3️⃣ Write an executable (job_condor.sh) A Bash wrapper that activates your Conda environment and runs MadLAD Keeps the Condor job simple – it just calls a script.

Once those pieces are in place you can submit the job with:

condor_submit submit.sub

2. Building the Singularity Image

Follow the this guide to create a Singularity image that contains:

  • MadLAD itself
  • The UFO model(s) you want to use
  • Any PDF sets that your processes require

Tip – Keep the image lightweight: only add what you actually need for your workflow.


3. HTCondor Submit Description (submit.sub)

Below is a minimal but complete submit file that you can copy into your project directory. Feel free to tweak the resource requests (request_CPUs, queue) to match your workload.

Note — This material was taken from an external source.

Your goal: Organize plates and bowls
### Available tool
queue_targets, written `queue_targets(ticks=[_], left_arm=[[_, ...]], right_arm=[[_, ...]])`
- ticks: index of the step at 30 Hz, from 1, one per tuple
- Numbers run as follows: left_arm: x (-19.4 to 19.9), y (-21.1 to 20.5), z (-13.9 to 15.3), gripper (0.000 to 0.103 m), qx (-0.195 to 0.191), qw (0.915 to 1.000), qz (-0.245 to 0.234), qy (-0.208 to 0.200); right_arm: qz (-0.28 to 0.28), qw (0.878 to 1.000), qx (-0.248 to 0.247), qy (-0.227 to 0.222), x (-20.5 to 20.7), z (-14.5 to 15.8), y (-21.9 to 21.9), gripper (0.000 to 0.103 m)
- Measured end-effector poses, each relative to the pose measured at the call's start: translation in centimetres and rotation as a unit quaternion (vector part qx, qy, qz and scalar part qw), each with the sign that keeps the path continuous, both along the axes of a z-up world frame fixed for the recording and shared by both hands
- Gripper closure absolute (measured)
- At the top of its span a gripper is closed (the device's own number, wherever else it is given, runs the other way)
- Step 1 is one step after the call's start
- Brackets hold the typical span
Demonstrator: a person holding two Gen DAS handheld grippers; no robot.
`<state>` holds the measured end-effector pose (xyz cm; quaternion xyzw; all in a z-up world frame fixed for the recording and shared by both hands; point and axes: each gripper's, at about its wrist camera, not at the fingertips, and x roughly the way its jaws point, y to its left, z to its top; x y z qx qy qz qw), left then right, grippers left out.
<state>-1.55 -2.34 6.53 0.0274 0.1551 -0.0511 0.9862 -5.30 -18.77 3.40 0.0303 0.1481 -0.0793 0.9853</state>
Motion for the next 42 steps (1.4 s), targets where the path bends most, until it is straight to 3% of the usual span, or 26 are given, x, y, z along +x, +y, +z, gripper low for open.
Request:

# submit.sub – HTCondor job description for MadLAD

executable              = job_condor.sh
Requirements            = HasSingularity          # Only use nodes that have Singularity
arguments               = $(ClusterId)$(ProcId)
output                  = $(ClusterId).$(ProcId).out
error                   = $(ClusterId).$(ProcId).err
log                     = $(ClusterId).log
environment             = "ClusterId=$(ClusterId) ProcId=$(ProcId)"
should_transfer_files   = YES
transfer_input_files    = MadLAD, job_condor.sh  # Transfer the code and wrapper
when_to_transfer_output = ON_EXIT
transfer_output_files   = MadLAD/Output          # Path must match `save_dir` in config
request_CPUs = 8                                 # Adjust to your job’s CPU needs
queue 100                                        # Submit 100 parallel jobs

What each directive does

Directive Meaning
executable The script that Condor will run on the worker node
Requirements Ensures the node has Singularity (HasSingularity)
arguments Passes a unique ID to the script (you can use it in logs or filenames)
output, error Where stdout and stderr will be written on the submit machine
log Condor’s internal job log (not your output)
environment Passes variables into the wrapper script
transfer_input_files Files that need to be copied to the worker node before execution
when_to_transfer_output When to copy results back (ON_EXIT is usually what you want)
transfer_output_files Where the output of your job lives – make sure it matches the path you set in MadLAD’s save_dir
request_CPUs Number of CPU cores requested for the job
queue How many jobs to submit

4. The Condor Executable (job_condor.sh)

#!/bin/bash

# ------------------------------------------------------------------
# 1. Activate the environment that contains MadLAD and dependencies
# ------------------------------------------------------------------
source /opt/miniconda3/etc/profile.d/conda.sh   # Adjust if Miniconda lives elsewhere
conda activate madlad

# ------------------------------------------------------------------
# 2. Compute a unique random seed for this job
#    -----------------------------------------
#    ClusterId and ProcId are supplied by HTCondor.
#    The constant 639945 is the first job number you submit in this
#    workflow – change it if you start a fresh batch at a different
#    ClusterId.  The arithmetic is just a quick, reproducible way to
#    generate a large range of seeds without collisions.
# ------------------------------------------------------------------
seed=$(((ClusterId + ProcId - 639945) * 30000 + 390 * 10))
echo "Random seed is set to $seed."

# ------------------------------------------------------------------
# 3. Change into the folder that Condor transferred
# ------------------------------------------------------------------
cd MadLAD   # The directory you specified in transfer_input_files

# ------------------------------------------------------------------
# 4. Run MadLAD with the user‑supplied configuration
#    -----------------------------------------------
#    * --config-name  → your YAML config (e.g. ttbar-allhad.yaml)
#    * run.image     → the name of your Singularity image
#    * gen.block_settings.nb_core   → CPU cores you want to use
#    * gen.block_run.nevents        → number of events per job
#    * gen.block_run.iseed          → the seed we just computed
# ------------------------------------------------------------------
python -m madlad.generate \
  --config-name=ttbar-allhad.yaml \
  run.image=madlad-custom \
  gen.block_settings.nb_core=4 \
  gen.block_model.save_dir=test_ttbar \
  gen.block_run.nevents=100000 \
  gen.block_run.iseed=$seed

# ------------------------------------------------------------------
# 5. Return to the Condor working directory
#    (optional – just a tidy‑up)
# ------------------------------------------------------------------
cd -

Warning

Change the random seeds for different Condor jobs, otherwise you will ended up with same set of events. e.g. gen.block_run.iseed=$((ClusterId + ProcId - first_cluster) * 30000 + 3900)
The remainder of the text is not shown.